Behind this capability is an efficiency-focused architecture. Aana employs advanced inference optimizations that make large-scale multimodal understanding feasible. Its HQQ system enables low-bit (8-bit and 4-bit) inference for dramatically lower compute and memory costs, while Gemlite accelerates core AI operations like matrix multiplications and attention layers with custom GPU kernels.
These optimizations are orchestrated by the Aana SDK, which handles batching, model coordination, and efficient GPU utilization. The SDK also serves as a flexible framework for building and deploying multimodal applications, allowing multiple AI models to collaborate seamlessly while maintaining performance and scalability. Teams can configure, compose, and deploy different model setups and processing pipelines into production, making it easy to experiment, optimize, and scale new multimodal workflows with minimal overhead.
Together, these optimizations mean Aana can analyze exabytes of information with just a fraction of the compute footprint of traditional architectures. For teams working with large volumes of rich media, that opens the door to entirely new possibilities—from surfacing a specific visual motif across a company’s creative archive to summarizing years of client meetings into concise, searchable highlights.
What comes next
Dropbox has long been trusted by innovators and creative professionals who bring ideas to life, from musicians and filmmakers to designers, engineers, and marketers. As teams work across more formats and tools, their creative process depends on understanding content in context. That’s what multimodal tools like Dash make possible: When AI understands your work—wherever that work happens, and whatever format it’s in—you can spend less time managing your content and more time actually creating it.

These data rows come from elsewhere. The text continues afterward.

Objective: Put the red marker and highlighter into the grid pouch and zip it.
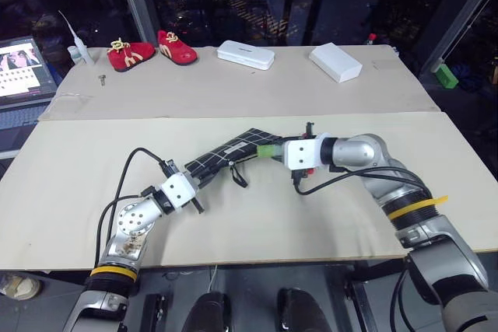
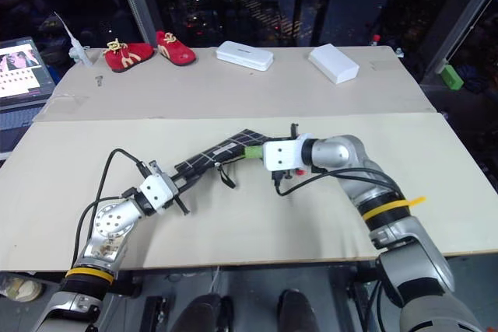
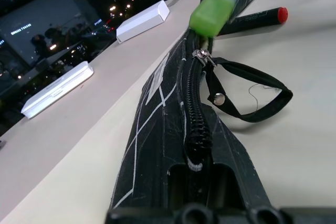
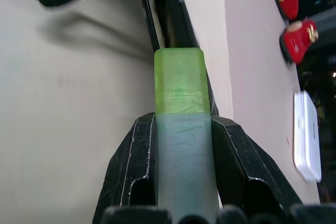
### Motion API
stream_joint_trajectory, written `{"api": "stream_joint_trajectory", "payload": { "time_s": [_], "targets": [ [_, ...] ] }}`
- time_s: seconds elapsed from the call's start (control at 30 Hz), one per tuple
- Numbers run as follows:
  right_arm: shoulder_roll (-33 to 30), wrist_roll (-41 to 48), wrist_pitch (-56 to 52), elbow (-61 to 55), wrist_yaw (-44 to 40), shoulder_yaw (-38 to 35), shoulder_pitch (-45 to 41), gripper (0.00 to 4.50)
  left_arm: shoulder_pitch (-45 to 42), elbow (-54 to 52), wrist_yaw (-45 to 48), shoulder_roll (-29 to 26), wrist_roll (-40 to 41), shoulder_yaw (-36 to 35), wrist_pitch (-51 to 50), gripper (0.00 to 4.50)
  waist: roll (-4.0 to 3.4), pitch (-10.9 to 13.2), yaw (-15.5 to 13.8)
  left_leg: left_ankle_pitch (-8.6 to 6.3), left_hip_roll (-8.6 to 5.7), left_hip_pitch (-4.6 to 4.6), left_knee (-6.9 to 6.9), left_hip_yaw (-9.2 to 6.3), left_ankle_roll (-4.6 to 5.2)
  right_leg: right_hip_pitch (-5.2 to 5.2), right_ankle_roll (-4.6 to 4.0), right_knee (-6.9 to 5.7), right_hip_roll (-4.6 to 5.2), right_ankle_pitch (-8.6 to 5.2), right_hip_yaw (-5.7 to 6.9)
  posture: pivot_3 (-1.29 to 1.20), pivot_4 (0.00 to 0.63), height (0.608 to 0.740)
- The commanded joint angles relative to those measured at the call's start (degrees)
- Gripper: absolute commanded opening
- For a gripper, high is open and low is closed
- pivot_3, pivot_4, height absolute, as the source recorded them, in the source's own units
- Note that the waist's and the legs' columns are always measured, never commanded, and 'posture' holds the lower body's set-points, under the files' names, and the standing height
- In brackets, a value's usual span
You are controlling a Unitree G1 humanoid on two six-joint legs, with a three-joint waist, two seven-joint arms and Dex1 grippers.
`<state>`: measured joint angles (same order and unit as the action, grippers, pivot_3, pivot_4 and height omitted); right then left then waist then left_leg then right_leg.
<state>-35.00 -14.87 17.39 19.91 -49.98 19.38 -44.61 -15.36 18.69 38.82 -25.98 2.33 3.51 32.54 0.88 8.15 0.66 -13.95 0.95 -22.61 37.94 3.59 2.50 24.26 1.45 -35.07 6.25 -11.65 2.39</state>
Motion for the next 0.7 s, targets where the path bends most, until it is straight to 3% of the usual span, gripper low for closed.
{"api": "stream_joint_trajectory", "payload": {
  "time_s": [0.03, 0.5, 0.7],
  "targets": [
    [-1.4, 1.1, 0.5, -0.4, 0.0, -2.3, 0.3, 1.04, -0.3, -1.2, -0.6, -0.1, 0.4, -0.5, 1.6, 0.0, 0.0, 0.0, 0.0, 0.0, 0.0, 0.01, 0.0, 0.0, 0.0, -0.01, 0.0, 0.0, 0.0, 0.0, 0.0, 0.0, 0.15, 0.74],
    [3.9, -1.9, 1.6, 6.2, 2.7, 0.1, -4.8, 1.04, -0.7, -0.8, -0.4, -0.2, 0.6, -0.7, 1.7, 0.0, 0.0, 0.0, 0.0, 0.0, 0.0, 0.05, 0.0, 0.05, 0.0, -0.01, -0.01, -0.03, -0.01, 0.01, -0.04, 0.0, 0.15, 0.74],
    [9.5, -7.0, 8.2, 10.7, 3.5, 5.9, -9.7, 1.04, -0.9, -0.6, 0.0, -0.3, 0.7, -0.5, 1.8, 0.0, -0.01, 0.0, 0.5, 0.0, 0.0, 0.06, 0.0, 0.08, 0.0, 0.02, -0.02, -0.05, -0.02, 0.01, -0.06, 0.0, 0.15, 0.74]
  ]
}}
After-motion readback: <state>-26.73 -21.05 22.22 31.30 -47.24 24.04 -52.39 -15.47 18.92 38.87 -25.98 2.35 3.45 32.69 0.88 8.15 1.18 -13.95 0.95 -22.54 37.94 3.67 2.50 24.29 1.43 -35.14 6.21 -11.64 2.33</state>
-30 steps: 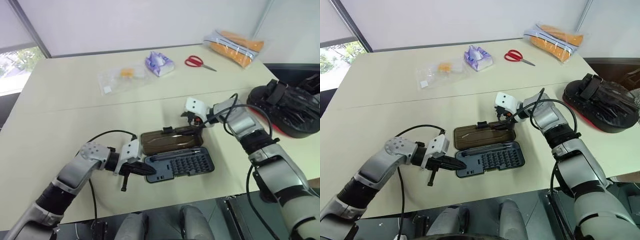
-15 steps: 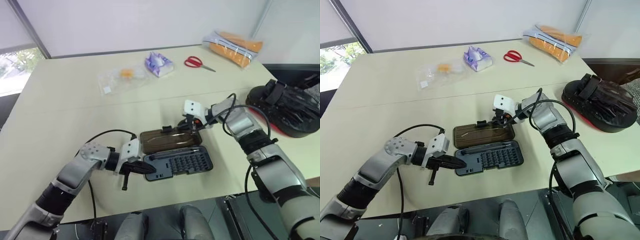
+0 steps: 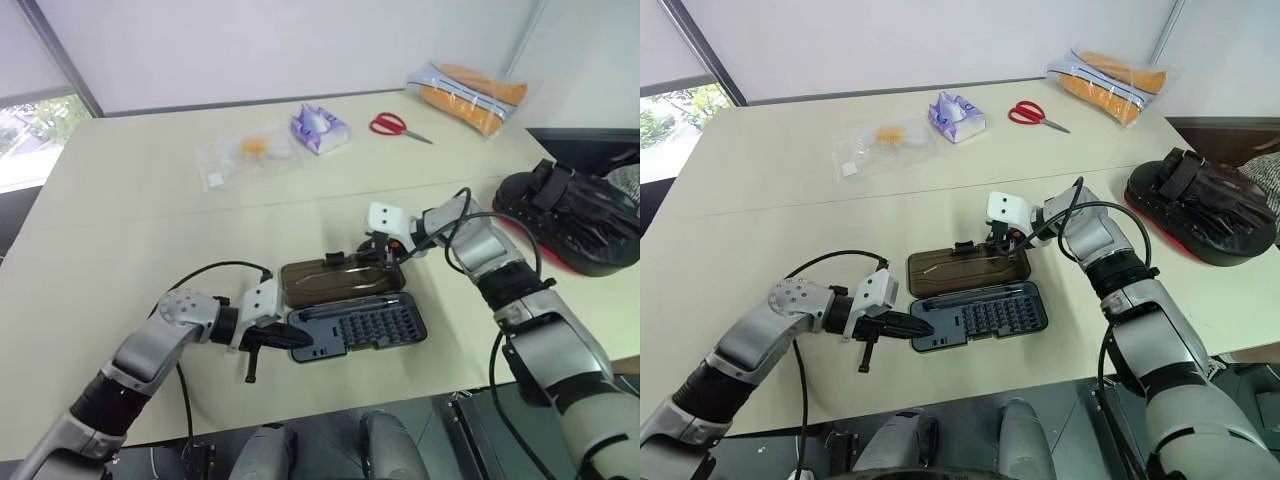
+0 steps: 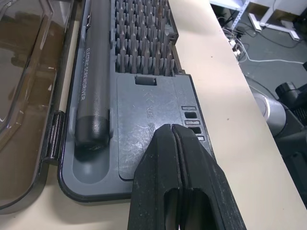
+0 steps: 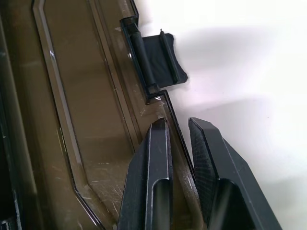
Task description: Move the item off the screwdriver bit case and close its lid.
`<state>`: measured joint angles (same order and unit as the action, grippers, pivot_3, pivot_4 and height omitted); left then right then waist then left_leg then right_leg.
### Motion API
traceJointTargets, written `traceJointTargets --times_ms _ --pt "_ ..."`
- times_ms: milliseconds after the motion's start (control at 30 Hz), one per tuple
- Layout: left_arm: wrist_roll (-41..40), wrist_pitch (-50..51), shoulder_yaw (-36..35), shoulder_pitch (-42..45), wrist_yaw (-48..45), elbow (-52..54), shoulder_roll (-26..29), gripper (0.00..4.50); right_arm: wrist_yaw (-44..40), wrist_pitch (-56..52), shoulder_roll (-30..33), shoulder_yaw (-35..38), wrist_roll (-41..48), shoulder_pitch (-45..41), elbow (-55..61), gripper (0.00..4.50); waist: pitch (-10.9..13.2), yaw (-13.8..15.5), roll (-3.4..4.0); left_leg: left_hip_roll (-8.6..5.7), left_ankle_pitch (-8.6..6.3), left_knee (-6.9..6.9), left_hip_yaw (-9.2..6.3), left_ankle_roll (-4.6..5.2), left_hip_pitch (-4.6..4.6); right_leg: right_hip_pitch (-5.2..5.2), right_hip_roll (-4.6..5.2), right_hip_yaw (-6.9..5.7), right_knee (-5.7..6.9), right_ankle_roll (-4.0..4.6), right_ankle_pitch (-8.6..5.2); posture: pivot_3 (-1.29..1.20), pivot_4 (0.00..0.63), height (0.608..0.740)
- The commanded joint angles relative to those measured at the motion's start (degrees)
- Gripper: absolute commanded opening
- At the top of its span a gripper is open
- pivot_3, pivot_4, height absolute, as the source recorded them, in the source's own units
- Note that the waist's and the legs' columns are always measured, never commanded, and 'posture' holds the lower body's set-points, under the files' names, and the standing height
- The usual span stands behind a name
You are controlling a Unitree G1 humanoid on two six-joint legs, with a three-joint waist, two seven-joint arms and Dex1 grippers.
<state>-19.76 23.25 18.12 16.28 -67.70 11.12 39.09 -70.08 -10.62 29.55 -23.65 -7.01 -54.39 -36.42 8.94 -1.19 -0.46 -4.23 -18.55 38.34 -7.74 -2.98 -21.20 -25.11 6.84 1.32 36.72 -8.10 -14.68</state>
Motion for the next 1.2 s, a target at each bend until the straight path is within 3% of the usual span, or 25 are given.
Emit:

We’re excited to welcome Mobius Labs’ team of multimodal experts to Dropbox. Bringing Aana’s capabilities into Dash won’t just help us make visual and audio content more searchable; it’ll provide foundational support for agentic workflows that can analyze and interpret multimedia data, surface insights automatically, and even take action on behalf of teams. For marketing, creative, and technical organizations alike, this means turning large collections of media into connected, searchable knowledge that helps teams find answers, generate ideas, and move work forward.